Saving robert_frost.txt to robert_frost.txt


**3. Text Cleaning and Preparing Processed Lines**


In [4]:
processed_lines = []

for line in lines:
    line = line.strip()
    if line:
        processed_lines.append(line)

for line in processed_lines[:5]:
    print(line)

Two roads diverged in a yellow wood,
And sorry I could not travel both
And be one traveler, long I stood
And looked down one as far as I could
To where it bent in the undergrowth;


**4. Building Markov Chain Frequency Tables**

In [5]:
initial_probabilities = {}
first_order_transitions = {}
second_order_transitions = {}

for line in processed_lines:
    words = line.strip().split() + ["<END>"]

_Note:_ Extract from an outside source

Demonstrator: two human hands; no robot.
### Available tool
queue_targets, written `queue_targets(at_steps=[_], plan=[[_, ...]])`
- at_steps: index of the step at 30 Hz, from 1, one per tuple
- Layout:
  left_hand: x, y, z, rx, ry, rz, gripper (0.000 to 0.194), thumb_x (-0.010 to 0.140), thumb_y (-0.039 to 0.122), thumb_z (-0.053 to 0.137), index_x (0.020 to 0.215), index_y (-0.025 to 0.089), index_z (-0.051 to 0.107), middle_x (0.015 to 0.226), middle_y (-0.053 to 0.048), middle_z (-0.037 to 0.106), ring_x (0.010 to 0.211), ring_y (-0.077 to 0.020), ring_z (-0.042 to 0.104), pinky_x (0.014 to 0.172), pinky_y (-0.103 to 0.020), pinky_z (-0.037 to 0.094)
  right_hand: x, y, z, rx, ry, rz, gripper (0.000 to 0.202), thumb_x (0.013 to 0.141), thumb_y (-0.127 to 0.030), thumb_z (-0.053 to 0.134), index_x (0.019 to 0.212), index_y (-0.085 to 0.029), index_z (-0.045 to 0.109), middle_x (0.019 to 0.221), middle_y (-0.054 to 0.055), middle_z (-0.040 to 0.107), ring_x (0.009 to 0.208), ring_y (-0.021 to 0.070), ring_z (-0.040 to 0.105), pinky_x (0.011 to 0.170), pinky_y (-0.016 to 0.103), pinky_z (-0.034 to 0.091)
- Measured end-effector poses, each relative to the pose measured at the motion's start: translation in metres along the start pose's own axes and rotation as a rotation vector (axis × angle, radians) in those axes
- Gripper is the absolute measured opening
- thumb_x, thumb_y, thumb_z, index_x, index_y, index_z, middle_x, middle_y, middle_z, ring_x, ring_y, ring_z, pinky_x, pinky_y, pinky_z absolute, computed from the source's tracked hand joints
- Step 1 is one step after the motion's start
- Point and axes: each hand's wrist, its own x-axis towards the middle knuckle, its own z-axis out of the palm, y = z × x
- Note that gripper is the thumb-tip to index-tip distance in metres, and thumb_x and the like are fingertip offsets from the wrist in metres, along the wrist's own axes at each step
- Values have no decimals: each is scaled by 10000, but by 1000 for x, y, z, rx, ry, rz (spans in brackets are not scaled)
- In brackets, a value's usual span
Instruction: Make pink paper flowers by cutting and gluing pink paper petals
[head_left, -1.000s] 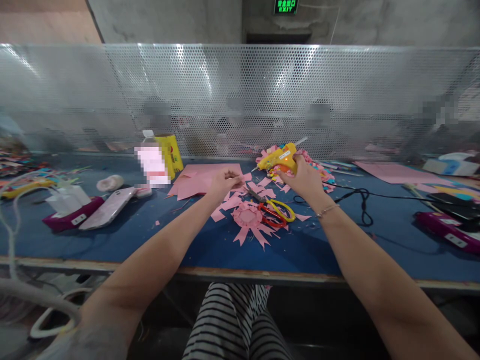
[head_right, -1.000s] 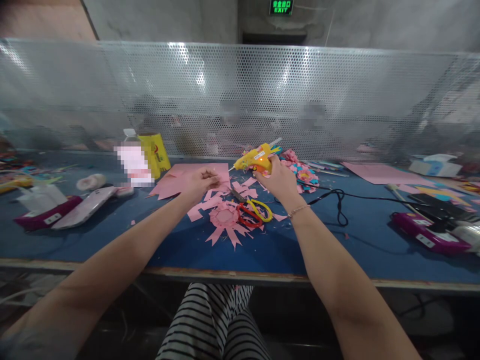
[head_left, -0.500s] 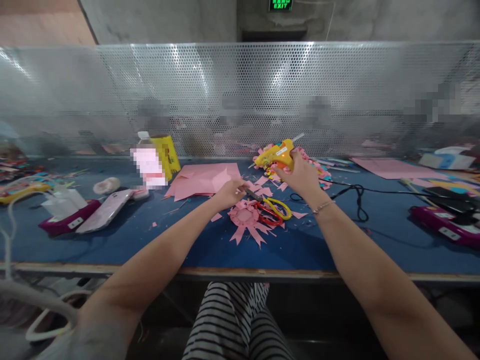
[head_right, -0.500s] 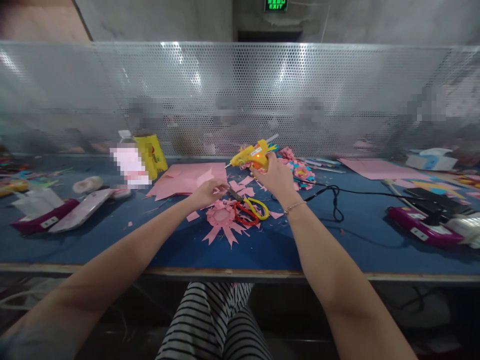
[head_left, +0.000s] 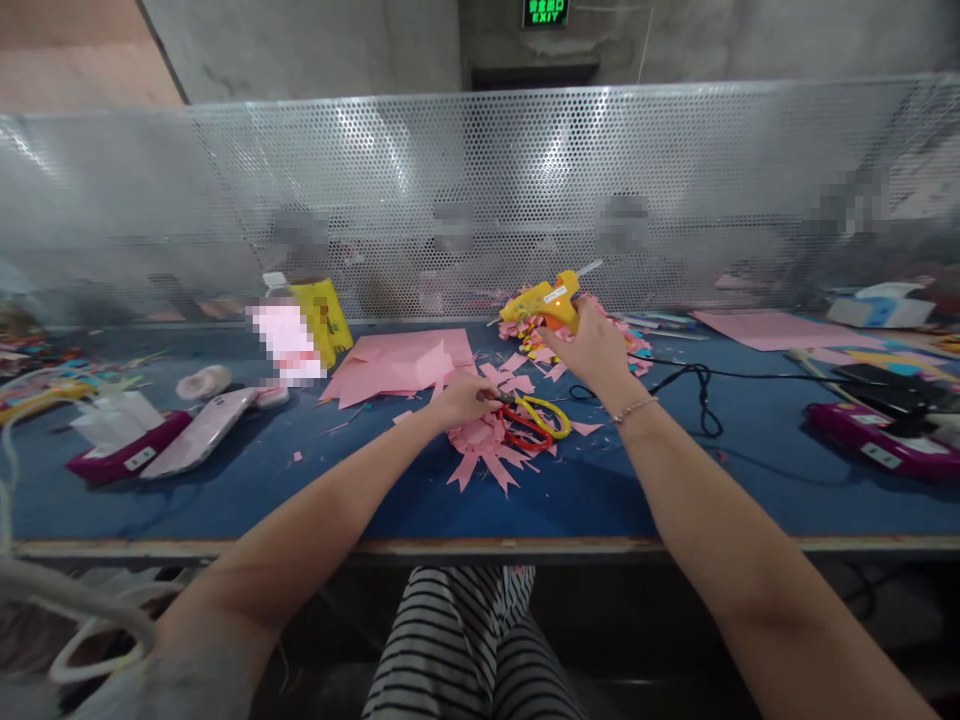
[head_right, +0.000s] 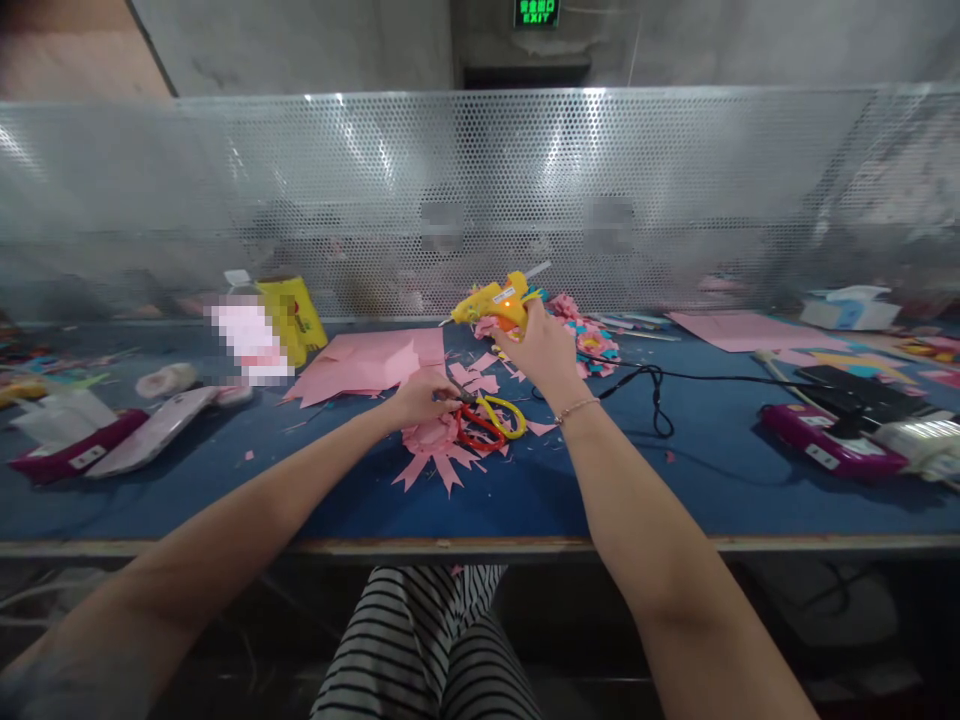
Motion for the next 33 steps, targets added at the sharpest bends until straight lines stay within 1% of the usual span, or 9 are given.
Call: queue_targets(at_steps=[5,9,12,16,19,22,24,28,33], plan=[[-1,-1,2,-56,6,-51,135,632,273,582,710,194,659,660,-20,645,588,-116,548,556,-216,407,1,2,0,36,45,35,560,682,-591,421,1010,-137,445,867,136,597,791,273,558,636,369,409],[-3,3,2,-187,23,-124,121,596,247,617,702,200,651,639,-4,645,574,-105,558,542,-201,423,1,3,0,49,36,57,563,687,-589,414,1023,-138,428,884,143,588,823,286,554,648,383,407],[-3,7,1,-290,16,-163,111,604,241,608,699,195,641,641,1,645,572,-101,558,532,-196,424,2,3,0,47,19,63,572,685,-595,411,1026,-137,423,886,143,584,829,289,551,654,387,405],[-1,9,-3,-372,74,-226,163,633,248,569,768,180,629,679,-2,639,615,-102,560,557,-196,423,1,2,0,52,19,49,578,674,-591,434,1032,-138,424,881,142,584,825,289,548,656,388,404],[0,9,-7,-446,127,-252,216,633,215,560,836,170,616,669,3,617,612,-95,542,567,-196,415,1,2,-1,52,6,53,586,675,-591,432,1043,-135,421,877,145,584,818,288,549,653,390,406],[0,10,-12,-589,164,-333,203,655,162,519,837,150,608,580,23,559,526,-70,487,531,-191,393,0,3,0,41,10,58,607,663,-606,439,1045,-134,422,865,140,588,813,285,552,651,385,408],[0,11,-15,-737,183,-393,200,666,133,494,836,144,600,538,40,510,487,-55,452,516,-186,384,0,4,2,36,29,52,616,652,-614,448,1039,-136,428,861,136,593,806,284,554,645,377,410],[-1,15,-21,-1033,238,-490,178,672,99,481,807,140,590,513,56,444,471,-34,427,543,-179,405,0,6,7,38,53,50,600,653,-599,456,1023,-127,443,845,139,598,783,285,559,629,369,406],[-4,18,-26,-1201,238,-587,142,692,75,474,767,128,582,496,41,463,469,-36,453,605,-210,444,1,6,9,80,26,65,567,661,-566,459,1016,-123,454,835,137,596,774,277,562,613,361,404]])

    # Initial word probabilities
    first_word = words[0]
    initial_probabilities[first_word] = initial_probabilities.get(first_word, 0) + 1

    # First-order transitions
    for i in range(len(words) - 1):
        w1, w2 = words[i], words[i + 1]
        if w1 not in first_order_transitions:
            first_order_transitions[w1] = {}
        first_order_transitions[w1][w2] = first_order_transitions[w1].get(w2, 0) + 1

    # Second-order transitions
    for i in range(len(words) - 2):
        pair = (words[i], words[i + 1])
        next_word = words[i + 2]
        if pair not in second_order_transitions:
            second_order_transitions[pair] = {}
        second_order_transitions[pair][next_word] = second_order_transitions[pair].get(next_word, 0) + 1

In [6]:
print("First 5 lines")
for line in processed_lines[:5]:
    print(line.strip().split())

print("\nInitial Probabilities")
for k, v in list(initial_probabilities.items())[:5]:
    print(f"{k}: {v}")

print("\nFirst-order Transitions (sample)")
for k, v in list(first_order_transitions.items())[:5]:
    print(f"{k} -> {v}")

print("\nSecond-order Transitions (sample)")
for k, v in list(second_order_transitions.items())[:5]:
    print(f"{k} -> {v}")

First 5 lines
['Two', 'roads', 'diverged', 'in', 'a', 'yellow', 'wood,']
['And', 'sorry', 'I', 'could', 'not', 'travel', 'both']
['And', 'be', 'one', 'traveler,', 'long', 'I', 'stood']
['And', 'looked', 'down', 'one', 'as', 'far', 'as', 'I', 'could']
['To', 'where', 'it', 'bent', 'in', 'the', 'undergrowth;']

Initial Probabilities
Two: 6
And: 122
To: 49
Then: 10
Because: 1

First-order Transitions (sample)
Two -> {'roads': 2, 'old-believers.': 1, 'winds': 1, 'of': 1, 'at': 1}
roads -> {'diverged': 2}
diverged -> {'in': 2}
in -> {'a': 13, 'the': 45, 'fire,': 1, 'ice.': 1, 'rain': 2, 'rain.': 3, 'it': 4, 'somewhere': 1, 'March': 1, 'Warren.': 1, 'their': 2, 'his': 3, 'Grafton': 1, "folks'": 1, 'it.': 1, 'every': 1, 'bed,': 1, 'bed.': 1, 'flight,': 1, 'stones': 1, 'one': 2, 'another,': 1, 'my': 1, 'heaven': 1, 'at': 2, 'winter': 1, 'spring': 1, 'me': 1, 'life': 1, 'all': 1, "bed.'": 1, 'her': 3, 'New': 1, 'Bow,': 1, 'town': 1, 'grove': 1, 'detail-': 1, 'Starkness.': 1, 'trees,': 1, 'such'

**5. Normalizing Frequency Tables into Probability Distributions**

In [7]:
def normalize_dict(d):
    total = sum(d.values())
    if total == 0:
        return {k: 0 for k in d}
    return {k: v / total for k, v in d.items()}

initial_probabilities = normalize_dict(initial_probabilities)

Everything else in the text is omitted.